Iterate over individual bytes in Python 3

Question

When iterating over a bytes object in Python 3, one gets the individual bytes as ints:

>>> [b for b in b'123'] [49, 50, 51] 

How to get 1-length bytes objects instead?

The following is possible, but not very obvious for the reader and most likely performs bad:

>>> [bytes([b]) for b in b'123'] [b'1', b'2', b'3'] 

Answer 1

If you are concerned about performance of this code and an int as a byte is not suitable interface in your case then you should probably reconsider data structures that you use e.g., use str objects instead.

You could slice the bytes object to get 1-length bytes objects:

L = [bytes_obj[i:i+1] for i in range(len(bytes_obj))] 

There is PEP 0467 -- Minor API improvements for binary sequences that proposes bytes.iterbytes() method:

>>> list(b'123'.iterbytes()) [b'1', b'2', b'3'] 

Answer 2

int.to_bytes

int objects have a to_bytes method which can be used to convert an int to its corresponding byte:

>>> import sys >>> [i.to_bytes(1, sys.byteorder) for i in b'123'] [b'1', b'2', b'3'] 

As with some other other answers, it's not clear that this is more readable than the OP's original solution: the length and byteorder arguments make it noisier I think.

struct.unpack

Another approach would be to use struct.unpack, though this might also be considered difficult to read, unless you are familiar with the struct module:

>>> import struct >>> struct.unpack('3c', b'123') (b'1', b'2', b'3') 

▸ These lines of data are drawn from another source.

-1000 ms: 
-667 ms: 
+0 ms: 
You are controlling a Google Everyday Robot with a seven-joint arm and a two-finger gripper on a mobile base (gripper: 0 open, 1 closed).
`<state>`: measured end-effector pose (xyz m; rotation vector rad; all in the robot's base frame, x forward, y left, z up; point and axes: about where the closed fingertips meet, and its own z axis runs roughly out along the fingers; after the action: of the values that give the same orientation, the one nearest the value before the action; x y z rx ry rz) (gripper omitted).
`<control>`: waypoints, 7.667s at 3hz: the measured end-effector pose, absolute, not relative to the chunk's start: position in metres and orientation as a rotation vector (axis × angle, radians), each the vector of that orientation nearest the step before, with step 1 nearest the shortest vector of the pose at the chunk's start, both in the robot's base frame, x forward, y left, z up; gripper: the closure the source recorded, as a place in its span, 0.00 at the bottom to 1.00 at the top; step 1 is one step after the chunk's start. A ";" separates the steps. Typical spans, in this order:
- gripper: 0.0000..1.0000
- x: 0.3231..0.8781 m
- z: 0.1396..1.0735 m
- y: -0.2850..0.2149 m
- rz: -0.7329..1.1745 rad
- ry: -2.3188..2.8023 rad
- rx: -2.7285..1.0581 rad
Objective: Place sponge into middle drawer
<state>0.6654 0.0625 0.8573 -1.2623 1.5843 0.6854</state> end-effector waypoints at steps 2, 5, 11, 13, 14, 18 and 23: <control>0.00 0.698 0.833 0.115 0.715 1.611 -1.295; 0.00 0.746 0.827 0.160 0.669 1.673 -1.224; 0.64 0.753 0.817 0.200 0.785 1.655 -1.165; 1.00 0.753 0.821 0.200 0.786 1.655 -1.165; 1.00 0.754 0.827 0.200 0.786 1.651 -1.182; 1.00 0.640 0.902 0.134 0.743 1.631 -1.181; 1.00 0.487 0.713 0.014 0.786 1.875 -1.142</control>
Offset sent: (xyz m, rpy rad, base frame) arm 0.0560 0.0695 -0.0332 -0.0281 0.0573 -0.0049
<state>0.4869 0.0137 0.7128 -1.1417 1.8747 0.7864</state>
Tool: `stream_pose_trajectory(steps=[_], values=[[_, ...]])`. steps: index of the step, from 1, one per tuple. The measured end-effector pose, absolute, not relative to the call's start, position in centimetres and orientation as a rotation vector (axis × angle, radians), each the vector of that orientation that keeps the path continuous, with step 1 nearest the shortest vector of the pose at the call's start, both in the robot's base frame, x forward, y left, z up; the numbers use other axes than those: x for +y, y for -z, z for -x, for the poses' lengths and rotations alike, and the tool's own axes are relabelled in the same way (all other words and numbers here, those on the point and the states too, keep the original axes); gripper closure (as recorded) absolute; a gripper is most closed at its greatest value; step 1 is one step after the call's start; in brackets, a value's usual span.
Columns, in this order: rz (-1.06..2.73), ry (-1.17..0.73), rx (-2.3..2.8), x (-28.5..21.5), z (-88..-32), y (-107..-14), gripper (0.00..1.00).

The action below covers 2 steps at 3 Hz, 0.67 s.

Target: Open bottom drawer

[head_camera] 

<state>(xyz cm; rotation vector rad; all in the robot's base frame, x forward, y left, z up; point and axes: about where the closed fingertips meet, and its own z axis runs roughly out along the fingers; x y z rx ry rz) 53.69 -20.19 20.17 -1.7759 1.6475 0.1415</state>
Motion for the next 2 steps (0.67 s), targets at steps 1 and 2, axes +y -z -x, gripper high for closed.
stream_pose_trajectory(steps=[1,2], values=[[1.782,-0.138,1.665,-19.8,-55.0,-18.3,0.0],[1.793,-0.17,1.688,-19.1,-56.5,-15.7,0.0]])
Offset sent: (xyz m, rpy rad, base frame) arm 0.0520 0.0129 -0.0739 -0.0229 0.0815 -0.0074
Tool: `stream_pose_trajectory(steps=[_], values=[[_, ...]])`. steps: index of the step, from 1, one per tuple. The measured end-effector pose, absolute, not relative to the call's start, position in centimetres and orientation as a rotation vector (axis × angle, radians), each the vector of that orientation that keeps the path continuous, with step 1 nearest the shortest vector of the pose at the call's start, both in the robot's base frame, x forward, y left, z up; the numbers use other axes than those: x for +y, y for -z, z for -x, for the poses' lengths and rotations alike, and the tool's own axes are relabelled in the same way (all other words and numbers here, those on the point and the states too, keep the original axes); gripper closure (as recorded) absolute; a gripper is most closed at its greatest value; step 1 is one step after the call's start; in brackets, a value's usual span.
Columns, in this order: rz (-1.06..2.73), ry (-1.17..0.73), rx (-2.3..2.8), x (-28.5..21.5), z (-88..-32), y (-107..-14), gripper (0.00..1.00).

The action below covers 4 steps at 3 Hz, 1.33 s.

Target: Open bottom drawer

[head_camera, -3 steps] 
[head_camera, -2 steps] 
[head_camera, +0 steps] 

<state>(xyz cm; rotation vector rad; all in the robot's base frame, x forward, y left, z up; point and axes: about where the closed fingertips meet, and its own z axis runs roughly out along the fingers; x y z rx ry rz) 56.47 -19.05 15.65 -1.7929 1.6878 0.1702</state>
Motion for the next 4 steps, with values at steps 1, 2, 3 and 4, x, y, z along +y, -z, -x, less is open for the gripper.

(As jfs observes in the comments, the format string for struct.unpack can be constructed dynamically; in this case we know the number of individual bytes in the result must equal the number of bytes in the original bytestring, so struct.unpack(str(len(bytestring)) + 'c', bytestring) is possible.)

Performance

>>> import random, timeit >>> bs = bytes(random.randint(0, 255) for i in range(100))  >>> # OP's solution >>> timeit.timeit(setup="from __main__ import bs",                   stmt="[bytes([b]) for b in bs]") 46.49886950897053  >>> # Accepted answer from jfs >>> timeit.timeit(setup="from __main__ import bs",                   stmt="[bs[i:i+1] for i in range(len(bs))]") 20.91463226894848  >>>  # Leon's answer >>> timeit.timeit(setup="from __main__ import bs",                    stmt="list(map(bytes, zip(bs)))") 27.476876026019454  >>> # guettli's answer >>> timeit.timeit(setup="from __main__ import iter_bytes, bs",                           stmt="list(iter_bytes(bs))") 24.107485140906647  >>> # user38's answer (with Leon's suggested fix) >>> timeit.timeit(setup="from __main__ import bs",                    stmt="[chr(i).encode('latin-1') for i in bs]") 45.937552741961554  >>> # Using int.to_bytes >>> timeit.timeit(setup="from __main__ import bs;from sys import byteorder",                    stmt="[x.to_bytes(1, byteorder) for x in bs]") 32.197659170022234  >>> # Using struct.unpack, converting the resulting tuple to list >>> # to be fair to other methods >>> timeit.timeit(setup="from __main__ import bs;from struct import unpack",                    stmt="list(unpack('100c', bs))") 1.902243083808571 

struct.unpack seems to be at least an order of magnitude faster than other methods, presumably because it operates at the byte level. int.to_bytes, on the other hand, performs worse than most of the "obvious" approaches.